* Records supplied
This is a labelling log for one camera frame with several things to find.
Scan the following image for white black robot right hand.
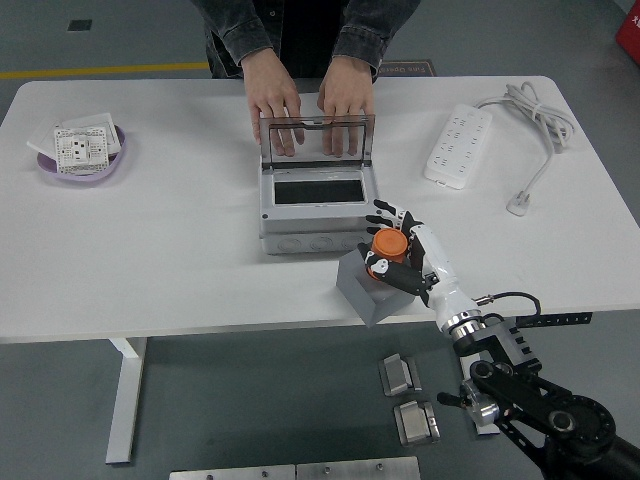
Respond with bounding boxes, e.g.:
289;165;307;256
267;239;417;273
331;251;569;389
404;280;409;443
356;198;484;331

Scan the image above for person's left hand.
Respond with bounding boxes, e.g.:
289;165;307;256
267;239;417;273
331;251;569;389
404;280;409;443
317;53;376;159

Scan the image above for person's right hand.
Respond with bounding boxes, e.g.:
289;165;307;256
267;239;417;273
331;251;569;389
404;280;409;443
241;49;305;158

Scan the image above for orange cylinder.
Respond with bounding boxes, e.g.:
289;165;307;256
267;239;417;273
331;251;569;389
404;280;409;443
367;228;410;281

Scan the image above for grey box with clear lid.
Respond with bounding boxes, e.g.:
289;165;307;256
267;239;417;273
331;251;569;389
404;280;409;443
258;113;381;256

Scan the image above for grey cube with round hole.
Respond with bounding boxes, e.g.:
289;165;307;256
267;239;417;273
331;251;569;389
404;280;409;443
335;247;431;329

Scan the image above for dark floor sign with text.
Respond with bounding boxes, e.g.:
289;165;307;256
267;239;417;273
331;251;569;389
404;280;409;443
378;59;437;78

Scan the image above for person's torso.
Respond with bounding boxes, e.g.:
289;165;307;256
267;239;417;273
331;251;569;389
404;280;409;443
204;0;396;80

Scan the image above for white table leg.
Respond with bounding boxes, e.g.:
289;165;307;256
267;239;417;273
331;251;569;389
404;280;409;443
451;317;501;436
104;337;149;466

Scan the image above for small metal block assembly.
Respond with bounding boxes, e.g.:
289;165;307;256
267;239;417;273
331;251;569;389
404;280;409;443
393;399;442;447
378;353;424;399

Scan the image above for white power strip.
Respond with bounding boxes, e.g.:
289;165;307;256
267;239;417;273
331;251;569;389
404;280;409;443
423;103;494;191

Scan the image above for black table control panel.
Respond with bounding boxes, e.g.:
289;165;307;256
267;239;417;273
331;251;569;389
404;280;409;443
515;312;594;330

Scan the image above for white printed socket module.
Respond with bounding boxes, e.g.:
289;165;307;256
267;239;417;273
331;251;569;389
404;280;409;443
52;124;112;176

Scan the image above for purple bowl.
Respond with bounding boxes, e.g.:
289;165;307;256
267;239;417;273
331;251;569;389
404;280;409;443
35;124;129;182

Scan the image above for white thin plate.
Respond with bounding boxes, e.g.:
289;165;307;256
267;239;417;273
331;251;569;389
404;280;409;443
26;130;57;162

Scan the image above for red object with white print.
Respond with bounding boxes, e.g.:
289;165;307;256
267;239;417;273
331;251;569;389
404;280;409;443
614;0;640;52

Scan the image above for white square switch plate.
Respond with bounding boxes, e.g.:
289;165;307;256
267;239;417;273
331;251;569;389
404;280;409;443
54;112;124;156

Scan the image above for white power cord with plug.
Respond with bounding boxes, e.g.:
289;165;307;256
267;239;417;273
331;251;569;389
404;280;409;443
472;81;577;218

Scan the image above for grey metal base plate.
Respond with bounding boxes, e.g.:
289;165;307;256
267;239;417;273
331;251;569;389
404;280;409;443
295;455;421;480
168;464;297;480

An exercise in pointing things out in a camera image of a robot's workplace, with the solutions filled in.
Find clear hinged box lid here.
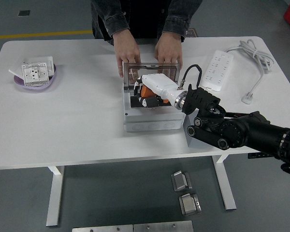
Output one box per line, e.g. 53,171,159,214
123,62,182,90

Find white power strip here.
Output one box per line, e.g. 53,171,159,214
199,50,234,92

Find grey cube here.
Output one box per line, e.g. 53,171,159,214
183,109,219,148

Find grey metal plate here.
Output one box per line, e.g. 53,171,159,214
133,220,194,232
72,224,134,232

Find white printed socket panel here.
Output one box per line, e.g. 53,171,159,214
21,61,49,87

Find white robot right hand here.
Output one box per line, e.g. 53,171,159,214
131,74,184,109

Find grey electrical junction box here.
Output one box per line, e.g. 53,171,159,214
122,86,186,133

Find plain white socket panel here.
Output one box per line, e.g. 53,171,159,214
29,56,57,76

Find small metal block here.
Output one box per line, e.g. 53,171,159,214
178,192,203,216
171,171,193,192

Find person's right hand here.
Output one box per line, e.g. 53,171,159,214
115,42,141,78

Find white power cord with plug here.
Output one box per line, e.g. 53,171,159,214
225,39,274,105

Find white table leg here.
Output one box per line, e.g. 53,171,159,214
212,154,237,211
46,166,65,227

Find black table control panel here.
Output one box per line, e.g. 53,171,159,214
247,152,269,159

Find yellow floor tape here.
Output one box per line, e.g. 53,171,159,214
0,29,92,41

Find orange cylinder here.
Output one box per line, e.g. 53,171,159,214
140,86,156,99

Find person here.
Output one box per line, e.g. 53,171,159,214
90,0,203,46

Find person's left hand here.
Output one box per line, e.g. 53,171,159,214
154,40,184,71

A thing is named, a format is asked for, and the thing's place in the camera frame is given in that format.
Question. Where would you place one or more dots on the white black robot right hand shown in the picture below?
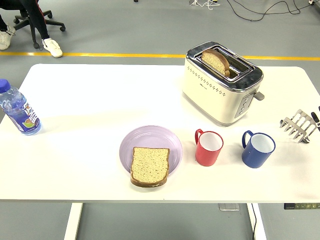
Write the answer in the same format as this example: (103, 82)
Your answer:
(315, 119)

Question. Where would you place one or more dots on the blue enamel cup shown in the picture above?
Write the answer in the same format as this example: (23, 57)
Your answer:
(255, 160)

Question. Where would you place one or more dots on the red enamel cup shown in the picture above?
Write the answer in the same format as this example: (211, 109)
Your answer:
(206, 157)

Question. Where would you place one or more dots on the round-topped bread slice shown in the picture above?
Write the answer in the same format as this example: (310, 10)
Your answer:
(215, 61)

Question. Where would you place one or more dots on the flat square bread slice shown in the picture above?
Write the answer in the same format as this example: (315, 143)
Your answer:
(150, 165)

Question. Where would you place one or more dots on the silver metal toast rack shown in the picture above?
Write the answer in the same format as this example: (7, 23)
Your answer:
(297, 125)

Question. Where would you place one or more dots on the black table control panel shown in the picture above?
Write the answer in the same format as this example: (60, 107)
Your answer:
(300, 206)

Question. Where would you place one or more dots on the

--

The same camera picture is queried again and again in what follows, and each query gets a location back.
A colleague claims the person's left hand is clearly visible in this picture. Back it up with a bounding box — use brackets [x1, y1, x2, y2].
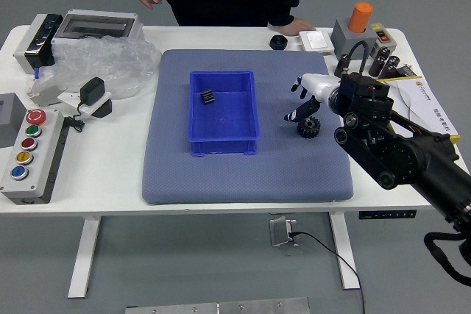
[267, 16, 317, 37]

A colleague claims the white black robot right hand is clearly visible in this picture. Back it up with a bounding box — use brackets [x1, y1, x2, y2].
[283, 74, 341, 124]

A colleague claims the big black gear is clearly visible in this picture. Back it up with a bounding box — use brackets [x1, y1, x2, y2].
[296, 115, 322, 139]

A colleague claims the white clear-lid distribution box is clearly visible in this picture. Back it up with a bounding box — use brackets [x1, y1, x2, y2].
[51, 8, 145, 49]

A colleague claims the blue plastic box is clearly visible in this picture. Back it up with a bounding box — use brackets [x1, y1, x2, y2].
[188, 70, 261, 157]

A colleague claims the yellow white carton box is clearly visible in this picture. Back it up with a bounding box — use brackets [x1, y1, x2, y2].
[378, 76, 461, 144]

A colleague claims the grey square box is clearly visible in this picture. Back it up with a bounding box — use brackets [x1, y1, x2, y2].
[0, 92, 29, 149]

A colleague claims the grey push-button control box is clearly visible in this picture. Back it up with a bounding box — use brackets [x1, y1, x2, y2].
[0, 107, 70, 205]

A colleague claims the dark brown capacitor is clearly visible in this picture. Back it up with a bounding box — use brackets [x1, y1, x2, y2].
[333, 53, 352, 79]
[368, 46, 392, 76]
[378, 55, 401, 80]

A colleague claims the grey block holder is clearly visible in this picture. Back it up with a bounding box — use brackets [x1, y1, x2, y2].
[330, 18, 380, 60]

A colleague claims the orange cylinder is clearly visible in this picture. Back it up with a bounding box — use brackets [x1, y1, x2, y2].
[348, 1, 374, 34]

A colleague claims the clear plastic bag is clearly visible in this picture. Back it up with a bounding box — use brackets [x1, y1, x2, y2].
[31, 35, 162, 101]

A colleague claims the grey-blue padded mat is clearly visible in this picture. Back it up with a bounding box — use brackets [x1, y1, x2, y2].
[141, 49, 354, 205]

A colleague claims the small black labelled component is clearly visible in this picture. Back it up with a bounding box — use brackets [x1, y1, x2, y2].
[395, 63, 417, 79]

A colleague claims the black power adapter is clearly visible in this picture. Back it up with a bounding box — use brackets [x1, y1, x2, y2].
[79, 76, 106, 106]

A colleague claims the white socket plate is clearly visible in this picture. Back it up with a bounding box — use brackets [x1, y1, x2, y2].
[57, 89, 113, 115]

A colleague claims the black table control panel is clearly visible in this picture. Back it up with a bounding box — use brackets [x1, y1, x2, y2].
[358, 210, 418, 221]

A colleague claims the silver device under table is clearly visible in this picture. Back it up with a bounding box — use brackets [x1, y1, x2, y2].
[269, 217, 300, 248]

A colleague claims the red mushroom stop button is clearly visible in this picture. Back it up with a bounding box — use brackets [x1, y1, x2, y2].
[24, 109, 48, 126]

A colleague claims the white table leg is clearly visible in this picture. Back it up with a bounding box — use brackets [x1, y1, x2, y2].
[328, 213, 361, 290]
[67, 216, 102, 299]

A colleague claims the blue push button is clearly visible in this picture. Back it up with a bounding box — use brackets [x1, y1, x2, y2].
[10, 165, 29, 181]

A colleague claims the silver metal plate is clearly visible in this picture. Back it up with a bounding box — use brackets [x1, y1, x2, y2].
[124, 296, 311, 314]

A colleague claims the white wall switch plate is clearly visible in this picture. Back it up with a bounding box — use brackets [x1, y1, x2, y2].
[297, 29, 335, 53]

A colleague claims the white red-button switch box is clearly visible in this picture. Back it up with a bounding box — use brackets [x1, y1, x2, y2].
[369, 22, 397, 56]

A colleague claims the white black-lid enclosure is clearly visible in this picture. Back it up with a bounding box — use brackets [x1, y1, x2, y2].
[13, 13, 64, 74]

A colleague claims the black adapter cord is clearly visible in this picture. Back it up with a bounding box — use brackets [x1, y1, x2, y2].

* Exercise instructions
Scan the data above and copy each line containing the word "round".

* Response area
Scan the image above for grey cube with round hole.
Question. Where would you place one or more dots on the round-topped bread slice shown in the picture above?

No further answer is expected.